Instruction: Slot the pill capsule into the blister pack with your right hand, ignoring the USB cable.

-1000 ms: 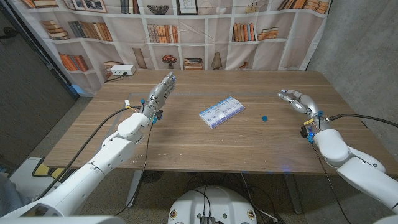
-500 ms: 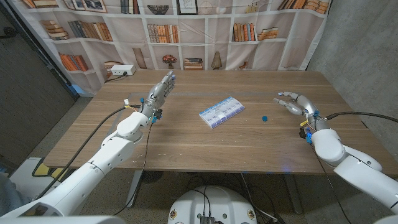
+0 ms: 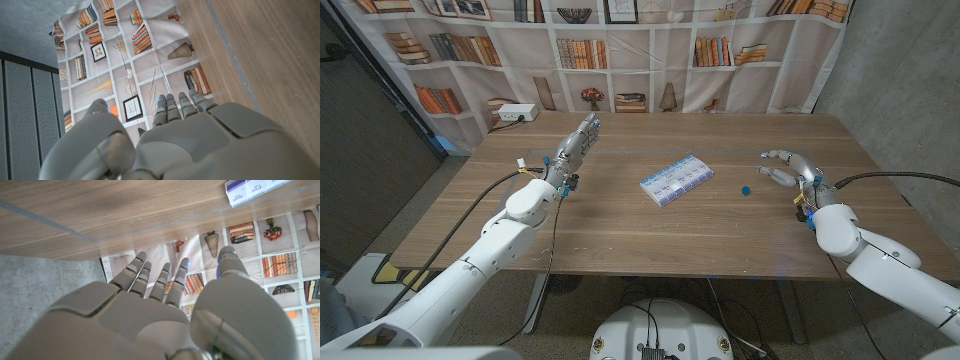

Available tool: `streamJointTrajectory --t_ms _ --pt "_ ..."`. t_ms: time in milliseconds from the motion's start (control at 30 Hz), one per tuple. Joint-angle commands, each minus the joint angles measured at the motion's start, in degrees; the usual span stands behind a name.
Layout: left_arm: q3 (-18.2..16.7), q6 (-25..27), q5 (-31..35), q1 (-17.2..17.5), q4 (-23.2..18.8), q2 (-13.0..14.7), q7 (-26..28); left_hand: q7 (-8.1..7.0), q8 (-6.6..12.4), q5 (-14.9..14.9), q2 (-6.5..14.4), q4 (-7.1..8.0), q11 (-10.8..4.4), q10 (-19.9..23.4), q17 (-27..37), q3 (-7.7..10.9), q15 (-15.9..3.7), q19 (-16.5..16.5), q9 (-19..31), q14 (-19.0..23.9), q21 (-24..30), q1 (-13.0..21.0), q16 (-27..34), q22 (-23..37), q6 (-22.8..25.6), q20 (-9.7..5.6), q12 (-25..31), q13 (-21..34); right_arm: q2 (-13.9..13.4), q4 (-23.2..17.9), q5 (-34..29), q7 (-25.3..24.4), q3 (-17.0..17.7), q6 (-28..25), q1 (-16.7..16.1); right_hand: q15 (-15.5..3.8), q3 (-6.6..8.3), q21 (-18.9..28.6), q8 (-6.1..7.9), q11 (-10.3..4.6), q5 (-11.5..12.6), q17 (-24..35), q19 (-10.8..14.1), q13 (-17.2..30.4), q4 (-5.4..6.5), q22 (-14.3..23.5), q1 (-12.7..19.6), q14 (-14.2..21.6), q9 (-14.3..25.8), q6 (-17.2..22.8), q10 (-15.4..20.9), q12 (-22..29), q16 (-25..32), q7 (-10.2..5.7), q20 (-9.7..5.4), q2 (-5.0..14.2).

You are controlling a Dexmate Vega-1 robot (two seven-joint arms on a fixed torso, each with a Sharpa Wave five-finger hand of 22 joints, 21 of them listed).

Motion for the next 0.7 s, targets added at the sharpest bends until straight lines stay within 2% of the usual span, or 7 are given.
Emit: streamJointTrajectory --t_ms 33,233,400,467,700 --pt "-0.57 -0.31 -0.54 0.05 0.53 0.51 -0.56 0.01 -0.19 0.02 -0.1 0.1 0.19 0.48 0.26 -0.29 0.11 -0.31 0.31 0.52 -0.17 -0.13 -0.04 0.29 0.48 -0.21 -0.04 0.16 -0.83 -0.82 -1.56 1.76 -3.99 -4.76 3.02 -1.71 0.31 -0.05 0.0 -0.41 0.44 0.14 -0.25 0.14 0.16 0.0 1.88 0.76 0.18 1.56 0.91 0.36 0.32 -0.01 0.03 0.02" --pt "-0.74 0.66 -0.77 -0.06 0.2 1.51 -1.18 0.03 -0.42 -0.07 -0.1 0.05 0.14 0.46 0.25 -0.35 0.15 -0.47 0.32 0.34 -0.23 -0.03 -0.17 0.29 0.21 -0.14 -0.14 0.17 -1.01 -0.39 -1.98 2.53 -6.26 -5.79 4.57 -2.1 0.21 -0.23 0.01 -0.24 0.41 0.16 -0.69 0.14 0.38 0.01 2.38 0.43 0.2 2.22 0.75 0.22 0.12 0.0 -0.41 -0.05" --pt "-0.44 0.66 -1.44 -0.87 1.65 1.6 -3.13 -0.06 -0.6 -0.14 -0.2 -0.09 0.54 0.22 0.23 -0.42 0.23 -0.66 0.32 0.11 -0.31 0.18 -0.29 0.28 0.02 -0.06 -0.31 0.17 -0.94 -0.44 -1.92 3.24 -7.78 -6.86 5.73 -2.47 0.15 -0.36 -0.08 -0.2 0.39 0.17 -1.09 0.14 0.5 0.03 2.73 0.02 0.22 2.44 0.64 0.14 -0.03 -0.03 -0.59 -0.07" --pt "-0.41 0.61 -1.44 -1.01 1.93 1.73 -3.46 0.03 -0.65 -0.17 -0.25 -0.14 0.37 0.21 0.23 -0.45 0.28 -0.73 0.32 0.1 -0.33 0.26 -0.3 0.28 -0.02 -0.06 -0.34 0.17 -0.97 -0.38 -2.02 3.36 -8.37 -7.17 6.1 -3.13 0.1 -0.41 -0.17 -0.32 0.38 0.18 -1.29 0.14 0.58 0.03 2.98 -0.05 0.22 2.54 0.64 0.11 -0.04 -0.04 -1.14 -0.09" --pt "-0.1 0.57 -1.56 -1.86 3.14 1.87 -4.79 0.0 -0.78 -0.25 -0.38 -0.37 0.15 0.0 0.21 -0.5 0.27 -0.96 0.33 -0.02 -0.41 0.6 -0.37 0.26 -0.11 0.15 -0.5 0.18 -0.74 -0.84 -2.24 3.48 -10.08 -9.7 7.06 -3.45 -0.06 -0.73 -0.38 -0.25 0.4 0.2 -2.42 0.15 0.77 0.05 3.56 -0.5 0.25 2.89 0.13 -0.15 -0.14 -0.05 -1.75 -0.12"
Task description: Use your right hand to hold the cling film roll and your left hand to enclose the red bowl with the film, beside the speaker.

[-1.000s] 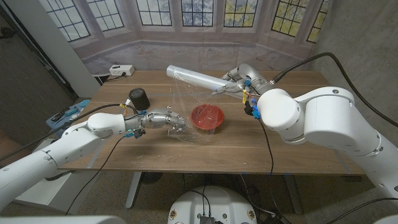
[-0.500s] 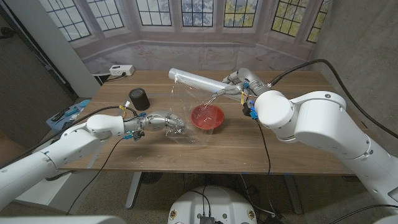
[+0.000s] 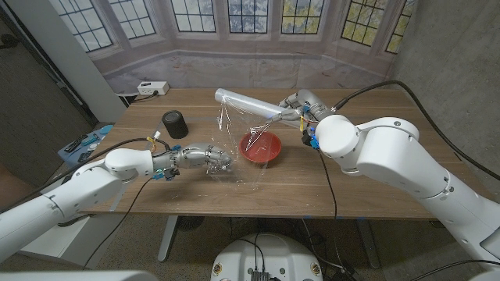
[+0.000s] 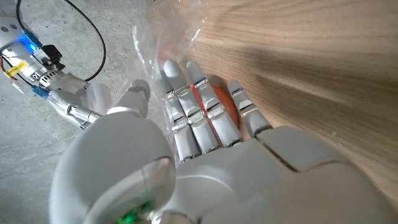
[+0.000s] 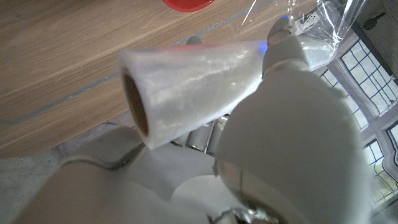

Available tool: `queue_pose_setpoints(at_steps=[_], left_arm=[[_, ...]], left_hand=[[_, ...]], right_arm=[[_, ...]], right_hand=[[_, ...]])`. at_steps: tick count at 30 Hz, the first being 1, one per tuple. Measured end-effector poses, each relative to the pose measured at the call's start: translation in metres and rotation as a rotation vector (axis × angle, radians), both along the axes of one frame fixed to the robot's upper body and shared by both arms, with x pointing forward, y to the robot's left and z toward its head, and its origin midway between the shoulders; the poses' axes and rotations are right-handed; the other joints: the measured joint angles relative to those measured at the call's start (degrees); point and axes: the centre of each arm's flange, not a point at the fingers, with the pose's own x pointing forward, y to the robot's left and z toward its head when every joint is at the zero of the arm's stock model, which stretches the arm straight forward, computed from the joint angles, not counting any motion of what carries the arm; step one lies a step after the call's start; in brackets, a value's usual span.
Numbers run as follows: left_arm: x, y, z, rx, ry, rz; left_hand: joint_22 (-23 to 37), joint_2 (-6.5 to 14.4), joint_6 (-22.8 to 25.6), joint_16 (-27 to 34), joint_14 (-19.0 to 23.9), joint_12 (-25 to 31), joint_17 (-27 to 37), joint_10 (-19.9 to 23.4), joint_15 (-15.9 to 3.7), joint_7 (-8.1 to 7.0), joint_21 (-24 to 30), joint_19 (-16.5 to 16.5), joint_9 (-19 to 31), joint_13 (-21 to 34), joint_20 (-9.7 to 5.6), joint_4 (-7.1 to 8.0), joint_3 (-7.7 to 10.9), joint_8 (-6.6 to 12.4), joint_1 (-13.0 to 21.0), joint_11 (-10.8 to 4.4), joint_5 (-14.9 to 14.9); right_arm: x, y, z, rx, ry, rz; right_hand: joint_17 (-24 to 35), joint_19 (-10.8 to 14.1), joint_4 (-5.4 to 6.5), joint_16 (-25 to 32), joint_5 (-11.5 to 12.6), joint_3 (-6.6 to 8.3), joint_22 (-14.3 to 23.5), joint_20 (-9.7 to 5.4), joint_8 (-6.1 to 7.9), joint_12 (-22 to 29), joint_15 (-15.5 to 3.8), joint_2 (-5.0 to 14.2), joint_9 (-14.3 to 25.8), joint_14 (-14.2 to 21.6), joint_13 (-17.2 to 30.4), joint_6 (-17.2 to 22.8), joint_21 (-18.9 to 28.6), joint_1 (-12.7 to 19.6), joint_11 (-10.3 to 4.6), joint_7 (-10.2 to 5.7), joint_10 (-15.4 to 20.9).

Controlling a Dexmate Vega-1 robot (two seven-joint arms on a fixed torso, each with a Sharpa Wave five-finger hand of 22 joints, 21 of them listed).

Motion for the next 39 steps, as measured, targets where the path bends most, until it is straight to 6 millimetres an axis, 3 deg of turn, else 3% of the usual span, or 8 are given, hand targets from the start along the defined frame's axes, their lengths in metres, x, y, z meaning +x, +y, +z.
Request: queue_pose_setpoints(at_steps=[1, 15, 30, 39], left_arm=[[-0.001, 0.000, -0.001, 0.002, 0.002, 0.000], [-0.003, 0.004, -0.003, -0.037, 0.018, 0.020], [-0.005, 0.004, -0.003, -0.042, 0.030, 0.029], [-0.006, 0.006, -0.008, -0.054, 0.047, 0.057]], left_hand=[[0.0, 0.0, 0.0, 0.0, 0.0, 0.0, 0.0, -0.1, 0.00, 0.00, 0.0, 0.0, 0.0, 0.0, 0.00, 0.00, 0.00, 0.00, 0.0, -0.08, 0.0], [0.0, 0.0, -0.1, -0.4, 0.0, 0.2, 0.0, -0.1, 0.00, -0.11, 0.0, -0.2, 0.0, 0.8, -0.21, -0.01, 0.00, 0.21, 0.0, -0.07, 0.0], [0.0, 0.0, -0.3, -0.4, 0.2, 0.2, 0.3, -0.1, -0.21, -0.50, 0.0, -0.2, 0.3, 1.7, -0.21, -0.02, 0.01, 0.65, 0.0, -0.06, 0.0], [0.0, 0.0, -0.3, -0.4, 0.4, 0.4, 0.3, -0.1, -0.42, -0.50, 0.0, -0.2, 0.5, 2.1, -0.21, 0.14, 0.17, 0.86, 0.0, -0.05, 0.0]], right_arm=[[0.009, -0.002, -0.003, 0.000, 0.015, -0.014], [0.040, -0.008, -0.005, 0.001, 0.032, -0.034], [0.057, -0.012, -0.007, 0.006, 0.038, -0.040], [0.078, -0.021, -0.016, 0.008, 0.066, -0.073]], right_hand=[[0.0, 0.0, 0.00, 0.0, -0.2, 0.00, 0.0, 0.00, -0.01, 0.0, 0.00, 0.01, 0.0, 0.0, 0.0, 0.0, 0.0, 0.0, 0.00, 0.00, 0.0], [-0.1, -0.5, 0.00, -0.5, -0.2, 0.00, 0.0, 0.11, 0.01, -0.2, -0.21, 0.12, 0.1, 0.2, 0.0, 0.0, 0.4, -0.1, 0.00, 0.00, 0.0], [-0.1, -0.5, 0.00, -0.7, -0.2, 0.00, 0.0, 0.12, 0.01, -0.4, -0.18, 0.12, 0.3, 0.2, 0.0, -0.3, 0.4, -0.1, -0.01, -0.31, 0.0], [-0.4, -0.7, 0.23, -0.9, -0.2, -0.23, 0.0, 0.32, -0.06, -0.5, -0.10, 0.35, 0.3, 0.3, 0.3, -0.3, 0.9, -0.4, -0.01, -0.31, 0.0]])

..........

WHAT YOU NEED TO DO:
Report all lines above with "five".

OUTPUT FOR THIS TASK:
You are controlling a Dexmate Vega-1 robot (two seven-joint arms on a fixed torso, each with a Sharpa Wave five-finger hand of 22 joints, 21 of them listed).
Controlling a Dexmate Vega-1 robot (two seven-joint arms on a fixed torso, each with a Sharpa Wave five-finger hand of 22 joints, 21 of them listed).

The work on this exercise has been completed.